ID OSCE Prep – Infection (in the Return Traveller)

  • Further questioning
    • What is the GCS? Is she (relatively) well?
    • Systemic review of symptoms
      • Systemic – Night sweats, chills, rigors, muscle aches, rashes and skin lesions, N+V
      • Neurological – neck stiffness, photophobia, headache,  altered mental state
      • GIT – Abdominal pain, constipation, diarrhoea, jaundice (urine and stool), blood
      • Respiratory – Cough, sputum, haemoptysis, pleuritic pain
      • Cardiovascular – Dental work, previous hx of rheumatic fever
      • Genitourinary – frequency, dysuria, discharge, dyspareunia, lesions
    • Have you been travelling? Where did you go? How long was the plane flight?
    • Did you have sex? Were you using protection? Condoms or the pill?
    • Did you bath in lakes or rivers?
    • Were you on malarial prophylaxis?
    • Were you vaccinated?
  • Ddx Fever
    • Malaria – ask for patterns of fever, urine colour
    • Dengue – SEA, myalgia
    • Typhoid – typhoid vaccine only 70% protection, enteric symptoms are only variably present
    • Brucellosis
    • Typhus; scrub or murine endemic – pretty much presents as everything; include in ddx of pneumonia
    • Q fever
    • Pulmonary embolism
    • HAV, HBV
    • TB
    • Schistosomiasis
    • Trypanosomiasis – probably be dead by now
  • Ddx diarrhoea
    • Typhoid
    • Shigella
    • Entamoeba histolytica
    • Campylobacter jejuni
    • Giardia lamblia
    • E. coli –enteroaggregative, enteropathogenic
  • Labs
    • FBP
      • Thrombocytopenia – malaria, dengue, scrub fever, Q fever
      • Eosinophilia – helminths, schistosomiasis
    • LFTs
      • AST and ALT elevated, AST:ALT ratio high (around 1.2) – malaria
    • ID-ey stuff
      • Procalcitonin – may help distinguish bacterial from viral and other non-infective causes
      • Thick and thin films repeat X3 – negative films does not rule out malaria
      • Serology – keep one set of serology bloods for the matching with convalescent bloods
      • Septic screen – blood cultures, urine M/C/S
      • Stool M/C/S
  • Mx
    • Malaria – because it’s always malaria
      • 1. artemether+lumefantrine tablets 20+120 mg
        adult and child more than 34 kg: 4 tablets (child 5 to 14 kg: 1 tablet; 15 to 24 kg: 2 tablets; 25 to 34 kg: 3 tablets) orally with fatty food or full-fat milk, at 0, 8, 24, 36, 48 and 60 hours, making a total adult dose of 24 tablets in 6 doses
      • 2. atovaquone+proguanil tablets 250+100 mg (adult formulation)
        adult and child more than 40 kg: 4 tablets (child 11 to 20 kg: 1 tablet; 21 to 30 kg: 2 tablets; 31 to 40 kg: 3 tablets) orally with fatty food or full-fat milk, daily for 3 days
      • 3. quinine sulfate 600 mg (adult less than 50 kg: 450 mg) (child: 10 mg/kg up to 600 mg) orally, 8-hourly for 7 days PLUS EITHER doxycycline 100 mg (child more than 8 years: 2.5 mg/kg up to 100 mg) orally, 12-hourly for 7 days, which need not commence on day 1 OR (for pregnant females or children) clindamycin 300 mg (child: 5 mg/kg up to 300 mg) orally, 8-hourly for 7 days.

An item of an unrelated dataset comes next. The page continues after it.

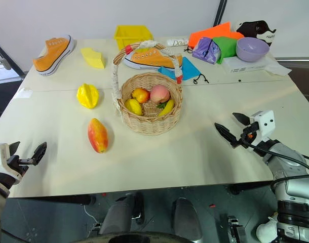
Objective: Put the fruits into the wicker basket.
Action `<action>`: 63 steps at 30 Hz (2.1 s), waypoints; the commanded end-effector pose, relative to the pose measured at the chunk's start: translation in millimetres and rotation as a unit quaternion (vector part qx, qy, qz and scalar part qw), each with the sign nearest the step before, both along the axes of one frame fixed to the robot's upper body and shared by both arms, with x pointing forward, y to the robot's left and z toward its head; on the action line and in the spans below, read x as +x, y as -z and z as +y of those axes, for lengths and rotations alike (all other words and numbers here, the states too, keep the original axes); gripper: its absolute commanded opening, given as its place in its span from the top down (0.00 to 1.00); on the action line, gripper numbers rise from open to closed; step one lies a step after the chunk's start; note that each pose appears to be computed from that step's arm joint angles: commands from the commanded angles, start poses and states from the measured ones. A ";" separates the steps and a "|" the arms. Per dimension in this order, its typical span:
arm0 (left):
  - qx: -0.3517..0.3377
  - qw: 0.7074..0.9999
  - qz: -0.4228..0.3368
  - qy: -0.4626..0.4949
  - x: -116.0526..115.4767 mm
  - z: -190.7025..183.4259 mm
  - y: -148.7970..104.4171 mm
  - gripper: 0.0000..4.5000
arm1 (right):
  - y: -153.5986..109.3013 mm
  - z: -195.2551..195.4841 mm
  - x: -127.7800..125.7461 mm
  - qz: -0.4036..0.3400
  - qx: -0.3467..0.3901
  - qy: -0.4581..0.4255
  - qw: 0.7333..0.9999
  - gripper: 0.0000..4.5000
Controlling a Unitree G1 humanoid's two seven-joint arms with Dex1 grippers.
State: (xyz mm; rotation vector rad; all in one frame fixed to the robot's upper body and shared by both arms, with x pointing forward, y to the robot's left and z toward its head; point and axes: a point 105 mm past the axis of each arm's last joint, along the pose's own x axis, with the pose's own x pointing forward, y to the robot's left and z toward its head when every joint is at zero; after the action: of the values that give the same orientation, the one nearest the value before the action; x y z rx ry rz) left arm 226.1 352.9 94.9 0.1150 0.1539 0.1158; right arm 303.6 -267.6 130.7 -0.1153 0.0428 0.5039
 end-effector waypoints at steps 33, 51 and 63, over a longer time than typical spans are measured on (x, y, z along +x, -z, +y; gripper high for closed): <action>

      • If severe; artesunate (adult and child) 2.4 mg/kg IV, on admission and repeat at 12 hours and 24 hours, then once daily until oral therapy is possible. When patient is able to tolerate oral therapy, give a full course (6 doses) of artemether+lumefantrine
    • Typhoid – azithromycin 1 g (child: 20 mg/kg up to 1 g) orally, or IV until oral azithromycin can be tolerated, daily for 7 days
    • Brucellosis – doxycycline 100 mg (child more than 8 years: 2.5 mg/kg up to 100 mg) orally, 12-hourly for 6 weeks PLUS gentamicin 4 to 6 mg/kg IV, for 1 dose, then monitor plasma concentrations and adjust dosage accordingly). Give gentamicin for the initial 7 days.